Обе закончили в городе курсы, одна — парикмахеров, другая — визажистов, и, помыкавшись несколько месяцев без работы, вернулись домой, где не могли похвастаться полученными знаниями. Замысловатых причесок местные женщины не сооружали, модных стрижек не делали, а наука по вплетению ленты в косу была известна каждой и без специального диплома. Косметикой же в деревне пользовались охотно, но с визажистом были незнакомы и знакомиться не спешили.
Потому до поры до времени обе сестры оставались не у дел и занимались сами собой и собственными переживаниями. Но если Лиза беспечно порхала между зеркалом, у которого репетировала батманы и пируэты, и письменным столом, где в ящике хранилась заветная тетрадь с поэтическими зарисовками, то Лида все больше сидела сиднем и мусолила на разные лады одну-единственную мысль: «так жить нельзя».
С этим открытием она и пришла к Михаилу и сестру привела. Вопреки всем правилам исповеди он тогда битый час слушал, как они переругивались, смешно морща курносые носы.
— Не делай из мухи слона, Лидусик! Все изменится, все наладится, все образуется. Ну чего мы будем батюшке каяться, как прокаженные? Мы с тобой что, больные, слабые, глупые, несчастные, чтобы нюни распускать?
Михаилу тогда сразу понравилась позиция Лизы. Не унывать, не сдаваться, надеяться на лучшее! Чем не дельный совет, способный привести в чувство отчаявшуюся душу? Однако через мгновение он уже соглашался с ответом Лидусика:
— Нюни, Лизочек, распускать, конечно, ни к чему. Только знаешь ведь, что под лежачий камень вода не течет. Можно всю жизнь у моря погоды прождать. Надо что-то делать.
Доводы были разумными, Михаил даже кивнул, одобряя их справедливость. И вдруг — вопрос:
— А что делать, Лидусик?
Как оказалось, в своих рассуждениях о том, что «так жить нельзя», Лиза никак не могла дойти до соображений, как все-таки жить можно и нужно. А потому оба курносых носа повернулись к Михаилу и дружно спросили:
— Что нам делать?
Он растерялся, тщетно пытаясь вытащить из мудрого совета отца Федора «слушай и наставляй» что-то более конкретное. Но, как назло, ничего, кроме пресловутого «надеяться и верить», в голову не приходило. Кроме того, девушки (он это видел и по их вздернутым носам, и по пытливо устремленным на него глазам, слышал по тишине, которую теперь не прерывало даже дыхание) настроились не на книжные фразы и общие советы, а на конкретные предложения по преобразованию жизни.

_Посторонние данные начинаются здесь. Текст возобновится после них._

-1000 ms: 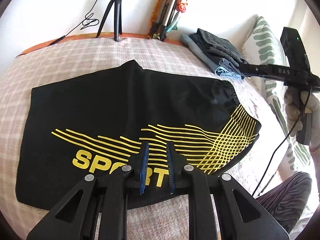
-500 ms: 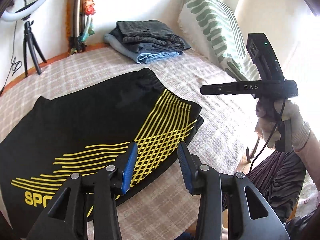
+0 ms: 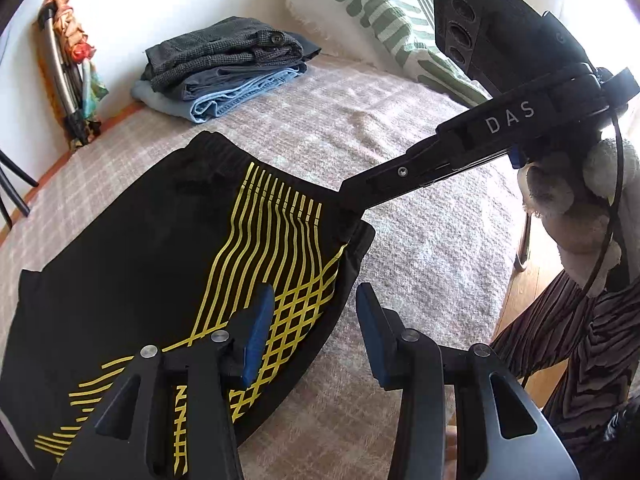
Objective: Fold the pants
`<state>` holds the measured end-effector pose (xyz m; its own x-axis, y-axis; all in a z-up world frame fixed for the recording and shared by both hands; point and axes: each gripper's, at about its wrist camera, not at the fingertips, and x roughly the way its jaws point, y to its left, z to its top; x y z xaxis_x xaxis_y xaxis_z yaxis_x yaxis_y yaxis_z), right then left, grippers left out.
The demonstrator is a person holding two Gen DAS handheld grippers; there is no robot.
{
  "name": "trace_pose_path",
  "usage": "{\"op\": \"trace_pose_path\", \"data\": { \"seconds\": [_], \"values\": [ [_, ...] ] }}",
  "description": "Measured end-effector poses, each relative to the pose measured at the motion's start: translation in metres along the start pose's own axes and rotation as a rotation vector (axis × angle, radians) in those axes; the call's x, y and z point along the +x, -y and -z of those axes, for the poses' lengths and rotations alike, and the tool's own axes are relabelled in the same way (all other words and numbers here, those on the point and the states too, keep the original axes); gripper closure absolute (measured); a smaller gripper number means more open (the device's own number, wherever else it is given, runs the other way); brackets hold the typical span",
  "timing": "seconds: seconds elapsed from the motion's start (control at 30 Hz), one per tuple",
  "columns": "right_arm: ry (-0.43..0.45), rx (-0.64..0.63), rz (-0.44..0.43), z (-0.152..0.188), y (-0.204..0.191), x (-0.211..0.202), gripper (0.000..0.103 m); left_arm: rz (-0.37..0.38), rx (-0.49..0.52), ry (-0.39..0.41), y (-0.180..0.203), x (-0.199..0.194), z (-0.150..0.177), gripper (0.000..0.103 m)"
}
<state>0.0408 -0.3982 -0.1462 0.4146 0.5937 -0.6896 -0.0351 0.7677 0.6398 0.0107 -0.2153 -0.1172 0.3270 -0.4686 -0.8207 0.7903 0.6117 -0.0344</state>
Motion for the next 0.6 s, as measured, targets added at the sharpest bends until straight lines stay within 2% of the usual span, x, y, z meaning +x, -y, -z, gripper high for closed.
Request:
{"op": "trace_pose_path", "data": {
  "seconds": [0.07, 0.17, 0.2, 0.3, 0.47, 0.6],
  "values": [
    [-0.015, -0.024, 0.055, 0.002, 0.001, 0.001, 0.100, -0.006, 0.009, -0.011, 0.005, 0.006, -0.003, 0.062],
    [-0.014, 0.005, 0.042, 0.001, 0.008, -0.004, 0.094, -0.008, 0.039, -0.019, 0.015, 0.014, -0.011, 0.060],
    [0.000, 0.019, 0.046, -0.001, 0.012, -0.009, 0.091, -0.017, 0.052, -0.025, 0.019, 0.017, -0.014, 0.054],
    [0.077, 0.047, 0.047, -0.011, 0.019, -0.031, 0.075, -0.038, 0.089, -0.039, 0.028, 0.025, -0.022, 0.046],
    [0.140, 0.039, 0.076, -0.022, 0.020, -0.051, 0.062, -0.083, 0.058, -0.074, 0.030, 0.042, -0.025, 0.046],
    [0.133, 0.043, 0.085, -0.026, 0.022, -0.051, 0.058, -0.083, 0.036, -0.031, 0.028, 0.043, -0.018, 0.048]
  ]
}}
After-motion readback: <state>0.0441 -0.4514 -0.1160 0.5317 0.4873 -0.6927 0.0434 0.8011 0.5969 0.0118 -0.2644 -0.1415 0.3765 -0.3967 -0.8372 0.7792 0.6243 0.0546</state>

— Мне надо подумать, — важно объявил тогда Михаил.
Про себя он решил, что до того времени, когда сестры в следующий раз сподобятся заглянуть в церковь, он успеет посоветоваться с отцом Федором. Все же девушки — его прихожанки, а Михаил им никто, случайный человек, нацепивший рясу. Самозванец, в общем, а самозванцев на Руси не жаловали и не жалуют.
Но девицы Мироновы в силу молодости и простоты терпением не отличались и приходили к Михаилу с вопросом, мучившим Чернышевского, чуть ли не каждый день. По легкому дуновению вдруг неизвестно откуда взявшегося ветра, по едва различимому щебету, похожему на птичий, по неудержимому веселью, заполнявшему темную церковь, он определял их приближение.
В последние недели девушки заходили реже и только для того, чтобы, смеясь и перебивая друг друга, поведать о своих достижениях:
— Первый урок — это просто фантастика, — делилась Лиза, поправляя выбившиеся из пучка пряди. Теперь она носила такую прическу, считала, что простоволосость учителю не к лицу. Пусть даже танцев, но все же учителю. — Я так нервничала, не ожидала, что столько народу придет! А теперь уже втянулась. Знаете, мы, наверное, на конкурс в район поедем. Полгода ведь достаточно для подготовки, если очень стараться?
— Ну, если очень… — Михаил снисходительно улыбался.
Возбуждение Лизы передавалось и рассудительной Лиде:
— Теперь, наверное, в город придется ехать: костюмы заказывать, реквизит подбирать. А еще грим надо закупить профессиональный. Делать — так со вкусом, правильно я говорю? Не хватало еще, чтобы про нас в районе сказали, что мы деревенщина.
— Не боись, Лидусик, мы им такую румбу забацаем, что они нас не то что за городских примут, а за иностранцев, — подмигивала Лиза, и обе сестры начинали хихикать, а потом наперебой благодарить Михаила и чуть ли не лезть к нему с поцелуями.